- [TASK REQUIREMENTS] Copy the listing exactly, images excluded.

- [DATA FOR ANALYSIS]

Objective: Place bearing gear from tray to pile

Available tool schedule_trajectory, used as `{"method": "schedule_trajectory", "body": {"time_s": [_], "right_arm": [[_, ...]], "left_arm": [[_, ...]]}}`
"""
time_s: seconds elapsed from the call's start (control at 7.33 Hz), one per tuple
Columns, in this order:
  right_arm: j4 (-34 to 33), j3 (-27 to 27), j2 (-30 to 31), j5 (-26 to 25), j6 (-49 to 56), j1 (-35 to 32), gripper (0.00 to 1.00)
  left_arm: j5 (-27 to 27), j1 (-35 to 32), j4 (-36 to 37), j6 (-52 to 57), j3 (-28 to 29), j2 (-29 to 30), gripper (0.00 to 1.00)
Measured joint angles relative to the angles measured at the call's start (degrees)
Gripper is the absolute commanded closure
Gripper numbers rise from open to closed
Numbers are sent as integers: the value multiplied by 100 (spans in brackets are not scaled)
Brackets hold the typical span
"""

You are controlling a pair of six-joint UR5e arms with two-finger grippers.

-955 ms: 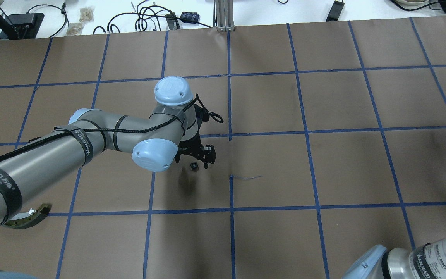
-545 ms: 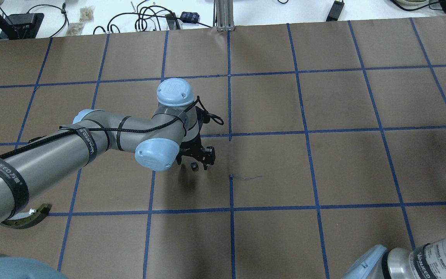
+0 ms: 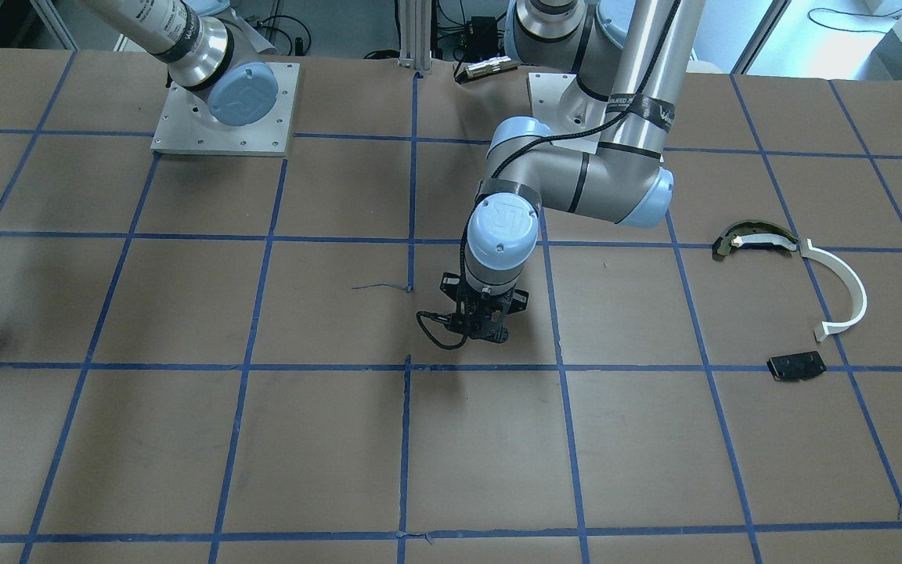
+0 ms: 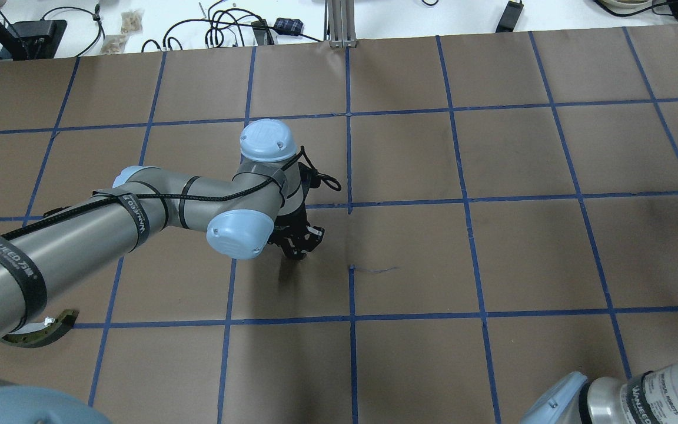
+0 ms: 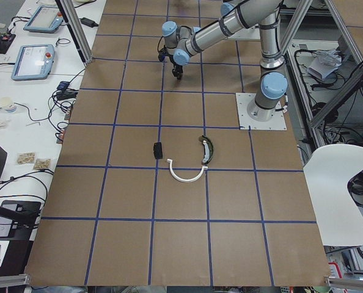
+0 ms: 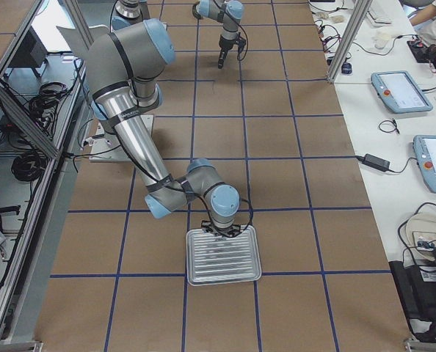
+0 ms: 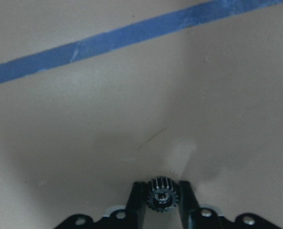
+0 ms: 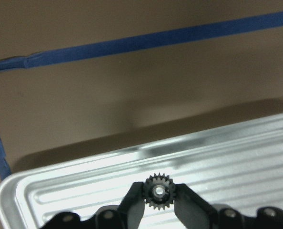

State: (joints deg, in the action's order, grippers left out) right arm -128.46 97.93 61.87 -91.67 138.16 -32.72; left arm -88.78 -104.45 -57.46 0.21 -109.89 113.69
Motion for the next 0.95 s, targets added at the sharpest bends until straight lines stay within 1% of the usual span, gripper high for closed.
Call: {"method": "schedule_trajectory", "body": {"time_s": [0.14, 0.27, 0.41, 0.55, 0.68, 0.82, 0.95], "right_arm": [[22, -18, 274, 11, -189, -45, 82], [76, -5, 596, 23, -424, -151, 82], [291, 19, 1003, 30, -750, -331, 81], [672, 33, 1466, 60, -1189, -551, 81], [990, 44, 1940, 96, -1608, -848, 81], [1194, 54, 2338, 85, -1953, -1221, 81], [1441, 69, 2680, 6, -2426, -1614, 80]], "left_arm": [[-11, 41, -6, 15, 76, -9, 100], [-21, 148, -147, 38, 277, -49, 100], [-24, 424, -425, 128, 577, -123, 100], [-26, 851, -671, 343, 858, -202, 100], [-26, 1432, -854, 704, 1044, -269, 100], [-65, 2126, -948, 1237, 1106, -319, 100], [-215, 2860, -995, 1875, 1096, -350, 100]]}}
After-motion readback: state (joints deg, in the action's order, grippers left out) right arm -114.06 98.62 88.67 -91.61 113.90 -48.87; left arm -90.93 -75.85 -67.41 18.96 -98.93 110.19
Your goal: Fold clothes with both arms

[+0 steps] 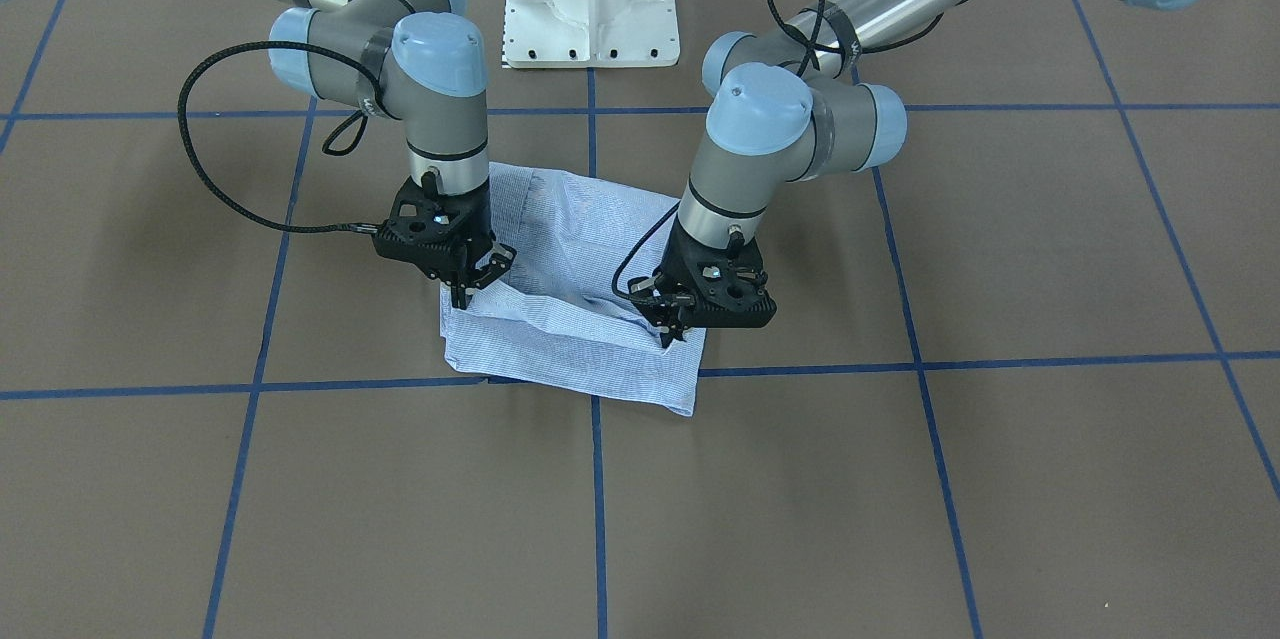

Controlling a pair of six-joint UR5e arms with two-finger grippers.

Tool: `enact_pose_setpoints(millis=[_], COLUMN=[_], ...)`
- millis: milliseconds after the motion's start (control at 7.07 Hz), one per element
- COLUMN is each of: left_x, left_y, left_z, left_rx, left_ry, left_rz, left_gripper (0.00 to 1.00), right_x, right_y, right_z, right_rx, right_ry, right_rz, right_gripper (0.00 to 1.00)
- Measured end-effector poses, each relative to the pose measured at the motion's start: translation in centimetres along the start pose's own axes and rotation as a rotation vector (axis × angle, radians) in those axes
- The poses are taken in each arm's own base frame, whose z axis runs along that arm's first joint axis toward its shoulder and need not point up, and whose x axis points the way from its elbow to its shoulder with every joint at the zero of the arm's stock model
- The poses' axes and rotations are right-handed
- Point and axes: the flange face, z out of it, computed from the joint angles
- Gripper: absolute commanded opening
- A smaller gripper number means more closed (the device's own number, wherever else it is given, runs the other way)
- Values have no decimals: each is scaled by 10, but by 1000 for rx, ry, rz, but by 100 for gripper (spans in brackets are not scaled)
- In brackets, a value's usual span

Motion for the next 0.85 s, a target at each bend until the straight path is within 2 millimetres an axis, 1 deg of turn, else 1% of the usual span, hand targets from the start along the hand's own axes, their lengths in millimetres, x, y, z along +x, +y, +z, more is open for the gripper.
enact_pose_setpoints(millis=[142, 283, 425, 566, 708, 849], left_x=[-5, -8, -10, -12, -12, -16], left_y=[-2, -4, -7, -10, -15, -28], left_z=[9, 13, 14, 13, 9, -3], left_rx=[0, 1, 3, 7, 12, -2], left_ry=[-7, -12, -13, -13, -8, 13], left_rz=[4, 9, 16, 18, 22, 41], left_gripper=[0, 1, 69, 100, 100, 100], right_x=[5, 9, 12, 15, 18, 20], right_y=[-11, -22, -31, -37, -47, -66], right_z=[-1, -3, -4, -5, -6, -12], right_rx=[-23, -39, -43, -41, -46, -80], right_ry=[-3, -7, -8, -6, -7, -21], right_rz=[-20, -34, -36, -39, -49, -60], right_gripper=[0, 20, 94, 100, 100, 100])
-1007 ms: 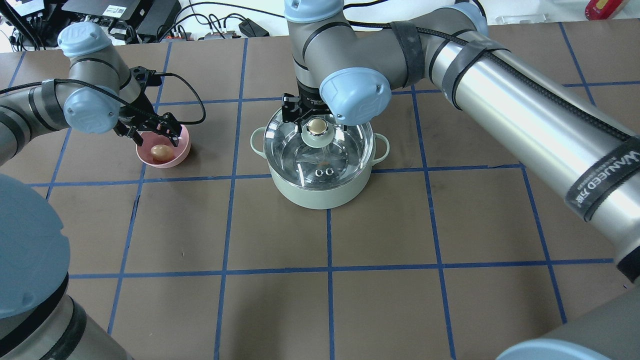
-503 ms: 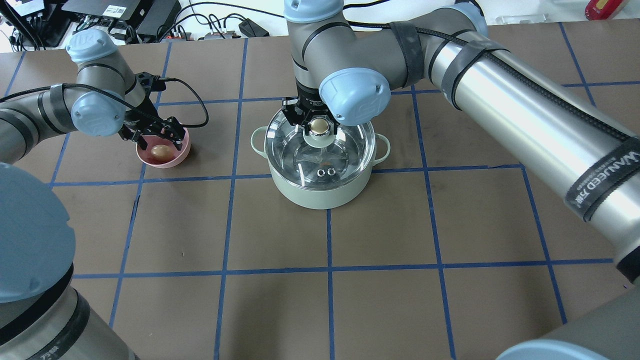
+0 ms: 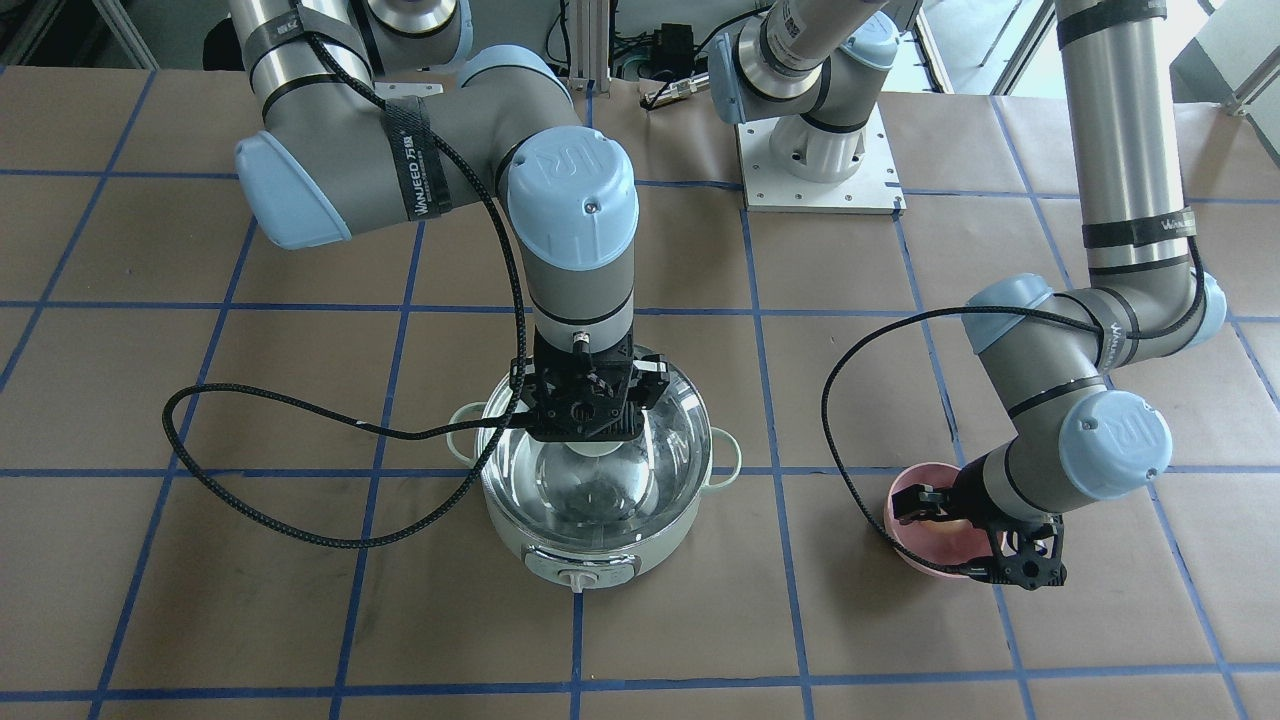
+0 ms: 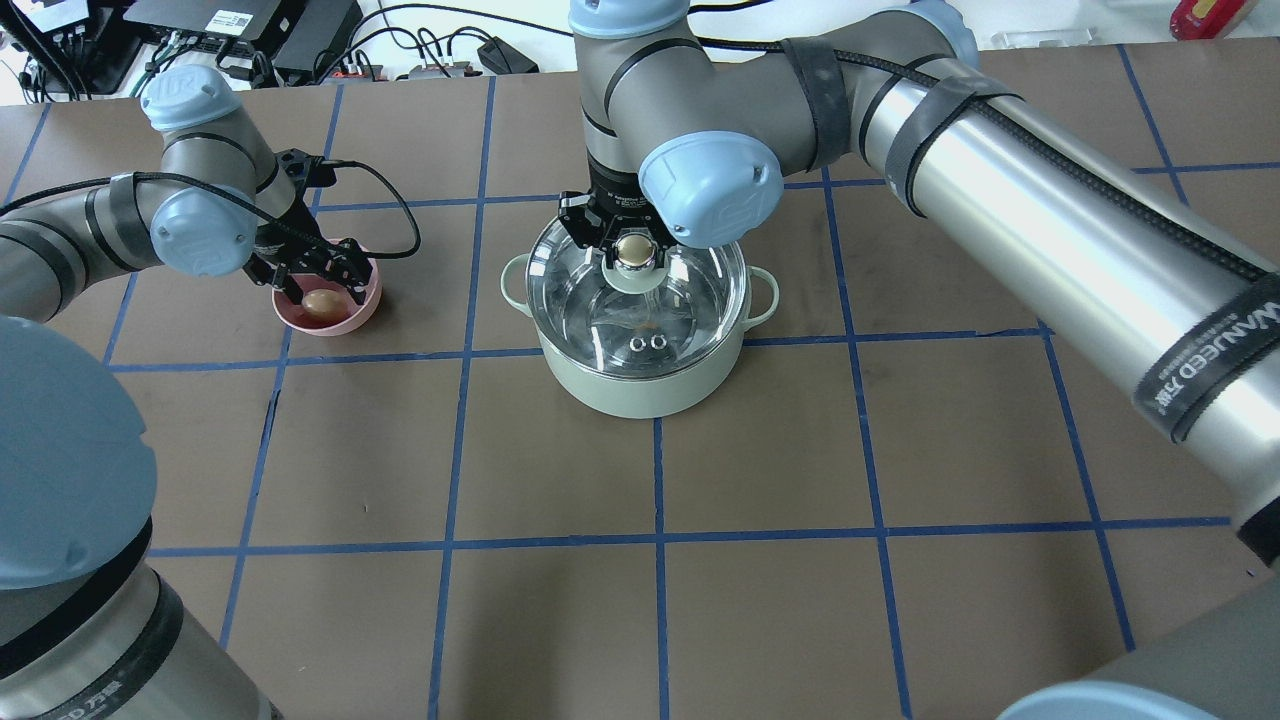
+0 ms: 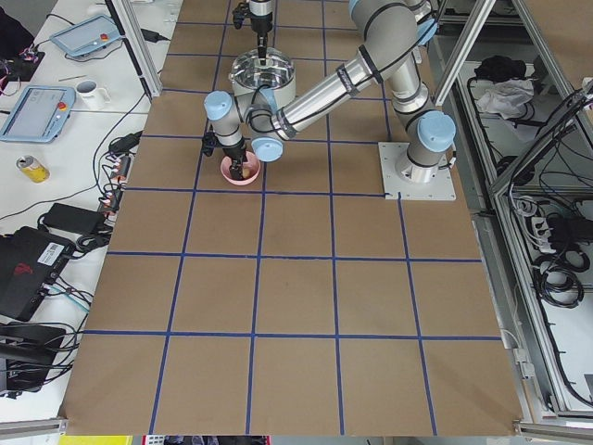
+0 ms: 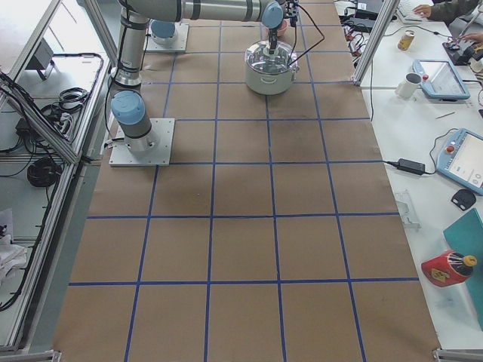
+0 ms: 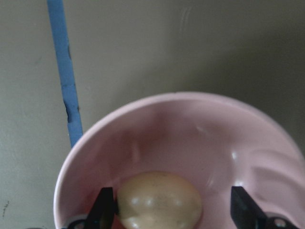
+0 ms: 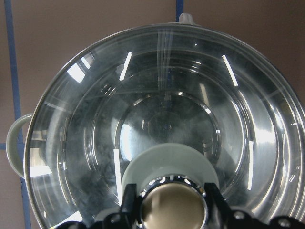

- [TASK OUTPUT]
Objective: Place bearing gear from tray to pile

Available tool schedule_trajectory, used as `{"method": "schedule_trajectory", "body": {"time_s": [_], "right_arm": [[_, ...]], "left_arm": [[_, ...]]}}`
"""
time_s: seconds elapsed from the call's start (control at 7.33 Hz), one per tuple
Columns, in this order:
  right_arm: j4 (-34 to 33), j3 (-27 to 27), j2 (-30 to 31), j5 (-26 to 25), j6 (-49 to 56), j1 (-35 to 32), gripper (0.00 to 1.00)
  left_arm: j5 (-27 to 27), j1 (-35 to 32), j4 (-36 to 37), j6 (-52 to 57), j3 (-28 to 29), j2 (-29 to 30), gripper (0.00 to 1.00)
Measured joint angles relative to the angles measured at the call's start (degrees)
Gripper is the absolute commanded closure
Gripper numbers rise from open to closed
Numbers are sent as integers: the value multiplied by 100 (spans in brackets are not scaled)
Brackets hold the typical span
"""

You are controlling a pair of six-joint UR5e arms with two-finger grippers.

-955 ms: 
-545 ms: 
+0 ms: 
+0 ms: 
+0 ms: 
+0 ms: 
+0 ms: 
+0 ms: 

State: (joints deg, in the action's order, grippers left out) right arm -128.46 97.93 61.87 -91.67 138.16 -32.72; left arm -88.78 -104.45 -57.46 0.21 -109.89 113.69
Motion for the next 0.95 s, targets added at the sharpest bends until straight lines stay within 1% of the usual span, gripper high for closed.
Call: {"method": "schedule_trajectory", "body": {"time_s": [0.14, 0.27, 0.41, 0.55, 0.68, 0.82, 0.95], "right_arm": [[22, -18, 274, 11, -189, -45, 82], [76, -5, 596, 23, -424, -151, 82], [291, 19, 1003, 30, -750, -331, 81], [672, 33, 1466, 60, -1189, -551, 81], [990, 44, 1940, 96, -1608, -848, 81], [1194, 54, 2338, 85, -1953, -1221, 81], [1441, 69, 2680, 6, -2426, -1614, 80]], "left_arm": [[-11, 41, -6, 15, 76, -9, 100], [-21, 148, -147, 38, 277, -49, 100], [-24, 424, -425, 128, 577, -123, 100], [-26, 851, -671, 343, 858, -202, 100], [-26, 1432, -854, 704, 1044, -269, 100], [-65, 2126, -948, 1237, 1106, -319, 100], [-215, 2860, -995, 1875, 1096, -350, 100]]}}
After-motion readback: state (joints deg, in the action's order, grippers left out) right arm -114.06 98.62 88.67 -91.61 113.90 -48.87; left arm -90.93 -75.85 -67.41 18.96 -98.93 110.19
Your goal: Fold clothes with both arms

[+0 steps] 

Controlling a pair of six-joint UR5e arms with two-finger grippers.

Tool: `enact_pose_setpoints(millis=[_], COLUMN=[_], ...)`
- millis: milliseconds after the motion's start (control at 7.07 Hz), one per element
- COLUMN is each of: left_x, left_y, left_z, left_rx, left_ry, left_rz, left_gripper (0.00 to 1.00), right_x, right_y, right_z, right_rx, right_ry, right_rz, right_gripper (0.00 to 1.00)
- Measured end-effector poses, each relative to the pose measured at the motion's start: translation in centimetres along the start pose's own axes and rotation as a rotation vector (axis × angle, radians) in those axes
- The poses are taken in each arm's own base frame, whose z axis runs along that arm's first joint axis toward its shoulder and need not point up, and whose x axis points the way from its elbow to its shoulder with every joint at the zero of the arm's stock model
- The poses' axes and rotations are right-handed
- Point and axes: the flange face, z out of it, computed from the joint angles
- Gripper: absolute commanded opening
- A smaller gripper number means more closed (the device's own number, wherever else it is given, runs the other way)
- Values have no decimals: each is scaled by 10, but by 1000 for rx, ry, rz, but by 100 for gripper (spans in brackets are not scaled)
- In brackets, a value's usual span

Motion for the next 0.85 s, a target at each bend until the straight path is within 2 millimetres an axis, 1 deg of turn, else 1% of the usual span, hand targets from the start along the hand's own axes, their lengths in millimetres, x, y, z along +x, +y, +z, more is open for the gripper.
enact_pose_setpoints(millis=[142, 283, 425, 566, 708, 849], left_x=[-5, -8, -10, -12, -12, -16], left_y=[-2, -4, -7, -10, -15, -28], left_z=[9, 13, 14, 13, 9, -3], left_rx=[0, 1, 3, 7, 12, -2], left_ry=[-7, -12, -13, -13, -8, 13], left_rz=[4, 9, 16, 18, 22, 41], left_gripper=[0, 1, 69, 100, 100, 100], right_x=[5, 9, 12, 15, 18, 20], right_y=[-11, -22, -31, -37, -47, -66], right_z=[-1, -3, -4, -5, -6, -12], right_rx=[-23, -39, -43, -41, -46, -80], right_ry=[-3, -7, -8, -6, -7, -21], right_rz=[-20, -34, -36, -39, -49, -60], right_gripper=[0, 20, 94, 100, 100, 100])
-1007 ms: 
-503 ms: 
+0 ms: 
+0 ms: 
+0 ms: 
+0 ms: 
+0 ms: 
+0 ms: 

The reply is now complete.